- **YOUR OBJECTIVE**
Which lines in the records below contain the word "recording"? Copy each one.

Data entries:
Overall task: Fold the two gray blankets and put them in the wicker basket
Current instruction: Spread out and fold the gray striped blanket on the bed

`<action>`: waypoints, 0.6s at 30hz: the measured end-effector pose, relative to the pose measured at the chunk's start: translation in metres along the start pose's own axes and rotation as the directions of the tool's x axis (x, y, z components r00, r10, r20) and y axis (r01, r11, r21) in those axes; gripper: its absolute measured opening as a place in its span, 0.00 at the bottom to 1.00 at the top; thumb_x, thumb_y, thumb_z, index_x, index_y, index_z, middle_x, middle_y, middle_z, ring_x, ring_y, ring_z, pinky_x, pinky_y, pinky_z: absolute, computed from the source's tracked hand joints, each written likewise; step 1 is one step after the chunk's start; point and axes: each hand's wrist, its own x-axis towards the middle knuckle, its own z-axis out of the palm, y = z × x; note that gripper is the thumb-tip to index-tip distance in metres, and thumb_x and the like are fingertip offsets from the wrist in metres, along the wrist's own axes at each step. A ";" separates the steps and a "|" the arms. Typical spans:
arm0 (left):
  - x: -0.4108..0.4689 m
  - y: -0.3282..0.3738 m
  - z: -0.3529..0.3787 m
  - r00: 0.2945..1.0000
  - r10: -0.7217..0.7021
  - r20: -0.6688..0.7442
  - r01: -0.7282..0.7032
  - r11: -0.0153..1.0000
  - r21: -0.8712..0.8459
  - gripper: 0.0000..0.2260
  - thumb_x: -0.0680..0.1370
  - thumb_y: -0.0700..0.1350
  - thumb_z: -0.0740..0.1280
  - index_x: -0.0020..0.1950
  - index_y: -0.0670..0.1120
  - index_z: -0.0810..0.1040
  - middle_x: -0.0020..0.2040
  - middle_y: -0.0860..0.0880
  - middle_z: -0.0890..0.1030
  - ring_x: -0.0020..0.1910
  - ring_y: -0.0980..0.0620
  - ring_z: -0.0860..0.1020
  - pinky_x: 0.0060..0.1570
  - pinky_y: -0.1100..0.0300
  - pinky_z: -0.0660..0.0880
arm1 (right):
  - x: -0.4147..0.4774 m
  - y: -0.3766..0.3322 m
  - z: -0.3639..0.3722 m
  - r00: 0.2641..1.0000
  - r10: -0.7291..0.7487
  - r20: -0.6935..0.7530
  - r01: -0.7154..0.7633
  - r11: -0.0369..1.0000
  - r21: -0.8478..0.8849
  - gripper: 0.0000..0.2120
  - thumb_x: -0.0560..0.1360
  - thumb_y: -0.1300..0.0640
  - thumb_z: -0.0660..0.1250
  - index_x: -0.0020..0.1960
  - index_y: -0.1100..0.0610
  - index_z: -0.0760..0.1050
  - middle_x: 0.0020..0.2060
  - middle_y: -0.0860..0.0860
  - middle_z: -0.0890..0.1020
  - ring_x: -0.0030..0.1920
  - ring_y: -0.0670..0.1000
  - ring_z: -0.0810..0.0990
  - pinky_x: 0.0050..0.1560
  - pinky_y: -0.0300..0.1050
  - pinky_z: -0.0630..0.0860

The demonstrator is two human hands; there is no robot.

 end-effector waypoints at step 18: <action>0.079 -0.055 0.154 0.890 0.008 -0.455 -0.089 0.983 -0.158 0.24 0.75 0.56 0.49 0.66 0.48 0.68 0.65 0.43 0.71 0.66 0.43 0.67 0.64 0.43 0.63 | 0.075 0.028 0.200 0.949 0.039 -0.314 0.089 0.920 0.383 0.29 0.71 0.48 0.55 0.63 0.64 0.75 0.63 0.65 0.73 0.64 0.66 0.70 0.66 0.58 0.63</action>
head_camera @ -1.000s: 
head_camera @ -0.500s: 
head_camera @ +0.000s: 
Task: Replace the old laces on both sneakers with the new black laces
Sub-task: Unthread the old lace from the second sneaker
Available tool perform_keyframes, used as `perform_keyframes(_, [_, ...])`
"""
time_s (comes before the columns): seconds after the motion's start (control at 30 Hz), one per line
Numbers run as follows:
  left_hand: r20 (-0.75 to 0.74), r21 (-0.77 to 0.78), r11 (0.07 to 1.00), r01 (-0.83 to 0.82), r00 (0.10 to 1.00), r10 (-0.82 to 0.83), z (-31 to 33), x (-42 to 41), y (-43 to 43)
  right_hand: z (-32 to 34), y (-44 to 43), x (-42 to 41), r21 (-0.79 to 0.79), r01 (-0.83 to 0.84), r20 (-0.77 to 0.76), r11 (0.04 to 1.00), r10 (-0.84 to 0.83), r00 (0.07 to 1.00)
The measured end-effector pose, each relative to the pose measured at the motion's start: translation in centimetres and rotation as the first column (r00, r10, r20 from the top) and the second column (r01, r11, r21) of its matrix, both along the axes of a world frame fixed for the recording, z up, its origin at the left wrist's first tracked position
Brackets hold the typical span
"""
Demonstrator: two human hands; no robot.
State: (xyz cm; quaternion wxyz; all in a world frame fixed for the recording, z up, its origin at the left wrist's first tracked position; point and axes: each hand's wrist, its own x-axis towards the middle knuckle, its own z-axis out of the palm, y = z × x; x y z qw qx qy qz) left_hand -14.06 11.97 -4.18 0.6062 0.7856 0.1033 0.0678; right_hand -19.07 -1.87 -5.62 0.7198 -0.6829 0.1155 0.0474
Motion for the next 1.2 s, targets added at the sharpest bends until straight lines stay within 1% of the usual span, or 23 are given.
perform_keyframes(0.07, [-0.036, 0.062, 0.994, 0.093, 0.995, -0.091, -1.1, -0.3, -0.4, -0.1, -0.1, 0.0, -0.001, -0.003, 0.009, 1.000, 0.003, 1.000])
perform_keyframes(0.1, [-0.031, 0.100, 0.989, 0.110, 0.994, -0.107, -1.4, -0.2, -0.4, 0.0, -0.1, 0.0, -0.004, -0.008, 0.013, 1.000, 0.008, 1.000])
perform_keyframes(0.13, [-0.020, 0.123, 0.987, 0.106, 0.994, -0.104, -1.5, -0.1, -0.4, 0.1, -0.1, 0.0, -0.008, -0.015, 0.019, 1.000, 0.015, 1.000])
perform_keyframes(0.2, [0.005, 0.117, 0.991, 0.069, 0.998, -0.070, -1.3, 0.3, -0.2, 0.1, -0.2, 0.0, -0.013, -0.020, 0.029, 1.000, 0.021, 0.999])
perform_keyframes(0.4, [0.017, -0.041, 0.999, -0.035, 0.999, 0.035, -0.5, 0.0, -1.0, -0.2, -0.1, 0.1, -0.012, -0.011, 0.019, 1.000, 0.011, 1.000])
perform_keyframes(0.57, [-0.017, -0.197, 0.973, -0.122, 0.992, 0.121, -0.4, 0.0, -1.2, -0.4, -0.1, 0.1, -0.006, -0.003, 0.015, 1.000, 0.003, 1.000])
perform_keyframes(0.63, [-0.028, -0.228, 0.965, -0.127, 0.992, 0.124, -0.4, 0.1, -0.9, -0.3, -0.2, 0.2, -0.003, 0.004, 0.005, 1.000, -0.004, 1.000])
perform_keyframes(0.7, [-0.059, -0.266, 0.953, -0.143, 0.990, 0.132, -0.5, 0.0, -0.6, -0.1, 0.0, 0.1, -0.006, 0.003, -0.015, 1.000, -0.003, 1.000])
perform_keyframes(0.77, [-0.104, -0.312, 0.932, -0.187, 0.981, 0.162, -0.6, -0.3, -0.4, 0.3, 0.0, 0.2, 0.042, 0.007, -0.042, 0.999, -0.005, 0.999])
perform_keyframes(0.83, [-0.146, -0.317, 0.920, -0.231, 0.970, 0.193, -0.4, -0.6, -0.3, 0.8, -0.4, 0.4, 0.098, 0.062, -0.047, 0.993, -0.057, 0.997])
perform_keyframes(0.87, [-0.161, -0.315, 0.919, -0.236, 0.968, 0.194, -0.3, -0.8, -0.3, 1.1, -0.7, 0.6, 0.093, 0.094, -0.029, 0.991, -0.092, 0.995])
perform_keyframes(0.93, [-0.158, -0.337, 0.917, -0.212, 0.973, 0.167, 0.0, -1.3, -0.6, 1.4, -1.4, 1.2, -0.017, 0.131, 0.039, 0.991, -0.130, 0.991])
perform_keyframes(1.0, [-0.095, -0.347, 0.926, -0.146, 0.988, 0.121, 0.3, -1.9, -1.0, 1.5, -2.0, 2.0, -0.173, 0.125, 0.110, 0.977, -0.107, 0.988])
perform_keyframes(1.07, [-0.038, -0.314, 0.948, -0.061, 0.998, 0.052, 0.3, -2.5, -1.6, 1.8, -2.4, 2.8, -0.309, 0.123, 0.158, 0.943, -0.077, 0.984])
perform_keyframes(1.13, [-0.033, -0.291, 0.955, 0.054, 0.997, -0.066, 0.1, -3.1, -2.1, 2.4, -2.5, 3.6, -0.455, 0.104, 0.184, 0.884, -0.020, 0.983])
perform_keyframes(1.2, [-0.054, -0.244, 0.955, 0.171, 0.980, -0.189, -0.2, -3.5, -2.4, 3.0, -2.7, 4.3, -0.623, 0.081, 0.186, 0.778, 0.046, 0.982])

- **EXPECTED ANSWER**
The measured end-effector pose, each relative to the pose measured at the motion's start: translation in centimetres and rotation as the first column (r00, r10, r20 from the top) and the second column (r01, r11, r21) of its matrix, both along the axes of a world frame fixed for the recording, z up, its origin at the left wrist's first tracked position
State: (xyz cm; quaternion wxyz; all in a world frame fixed for the recording, z up, its origin at the left wrist's first tracked position; point and axes: each hand's wrist, its own x-axis towards the middle knuckle, its own z-axis out of the palm, y = z × x; x y z qw qx qy qz) left_hand -14.06 11.97 -4.18 0.6062 0.7856 0.1033 0.0678; right_hand -19.07 -1.87 -5.62 0.7198 -0.6829 0.1155 0.0474

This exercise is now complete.